Reverse quotient rule. All I know is that what I wrote is definitely correct. I just have no idea how to solve it.

Zondrina
Homework Helper
@SteamKing

Reverse quotient rule. All I know is that what I wrote is definitely correct. I just have no idea how to solve it.
Steam king is right, you didn't divide through properly at all.

If this is your equation : $2(y'')^2y + 2 y'''y'y - 2y''(y')^2 = -(y')^2$

Then dividing through by $y^2$ would yield : $\frac{2(y'')^2}{y} + \frac{2y'''y'}{y} + 2y'' {(\frac{y'}{y})}^2 = -{(\frac{y'}{y})}^2$

Why are you guys so fixated on that line??

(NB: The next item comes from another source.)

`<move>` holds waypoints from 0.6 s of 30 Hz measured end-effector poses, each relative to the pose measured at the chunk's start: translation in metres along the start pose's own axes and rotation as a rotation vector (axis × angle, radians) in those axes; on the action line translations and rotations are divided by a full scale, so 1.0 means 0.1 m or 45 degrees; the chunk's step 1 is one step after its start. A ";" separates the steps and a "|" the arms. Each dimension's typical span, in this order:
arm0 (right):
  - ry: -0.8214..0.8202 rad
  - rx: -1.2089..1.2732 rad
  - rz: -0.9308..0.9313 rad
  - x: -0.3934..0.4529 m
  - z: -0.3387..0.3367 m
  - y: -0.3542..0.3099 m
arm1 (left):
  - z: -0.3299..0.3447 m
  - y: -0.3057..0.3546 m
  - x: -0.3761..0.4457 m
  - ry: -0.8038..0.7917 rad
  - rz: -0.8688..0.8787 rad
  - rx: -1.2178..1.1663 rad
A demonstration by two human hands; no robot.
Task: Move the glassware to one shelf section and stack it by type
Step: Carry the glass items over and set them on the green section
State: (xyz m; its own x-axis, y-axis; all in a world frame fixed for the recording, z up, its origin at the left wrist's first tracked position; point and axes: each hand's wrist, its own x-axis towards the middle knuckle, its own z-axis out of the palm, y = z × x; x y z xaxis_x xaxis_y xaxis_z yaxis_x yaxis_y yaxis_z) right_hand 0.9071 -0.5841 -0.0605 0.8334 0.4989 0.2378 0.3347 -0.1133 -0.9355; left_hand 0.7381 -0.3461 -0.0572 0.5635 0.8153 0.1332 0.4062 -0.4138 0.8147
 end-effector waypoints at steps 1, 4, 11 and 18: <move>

That's not even the crux of the question I'm asking!

lol

I obtained this differential equation from applying the Euler-Lagrange equation to the following function:

f(y,y') = (y')^2/y

That's how I know my reverse quotient rule is correct.

So how do I solve the original ODE?

Thanks!

vela
Staff Emeritus
Homework Helper
Because it's pointless to answer the question if you messed up in the first place, and despite your claim that you know it's right, there's an obvious algebra mistake in the third line. It's probably just a typo, but you should recognize why the helpers want to make sure you aren't wasting their time with the wrong question.

6 replies and all of them useless.

Fixated on something frivolous.

I gave you guys the correct differential equation in the first line anyway, so there's absolutely no problem imo.

vela
Staff Emeritus
Homework Helper
Well, half of those six replies are from you, so.... nyuk, nyuk, nyuk...

How did you manage to get that differential equation from $f(y,y') = \frac{y'^2}{y}$? In particular, how'd you manage to end up with a third derivative?

By plugging (y')^2/y into the Euler-Lagrange Equation

vela
Staff Emeritus
Homework Helper
You must have done it wrong.

I've done it wrong because you can't solve the equation.... right....

partial derivative of (y')^2/y wrt y = - (y')^2/y^2

partial derivative of (y')^2/y wrt y' = (2 y' y'')/y

derivative of (2 y' y'')/y wrt x = (2 y (y'')^2 + 2 y y''' y' -2 (y')^2 y'')/y^2

finsihed. everything i've done is correct

vela
Staff Emeritus
Homework Helper
Are you claiming you calculated
$$\frac{d}{dt} \left(\frac{\partial f}{\partial y'}\right) = \frac{\partial f}{\partial y}?$$ Because if you are, you did it wrong.

Last edited:
Yes that's the equation, just swop t for x.

How have I done it wrong? I cross-checked with peers...

vela
Staff Emeritus
$$\frac{\partial f}{\partial y'} = \frac{2y'}{y}.$$ You seem to have applied the chain rule when you shouldn't have. You're not differentiating with respect to t.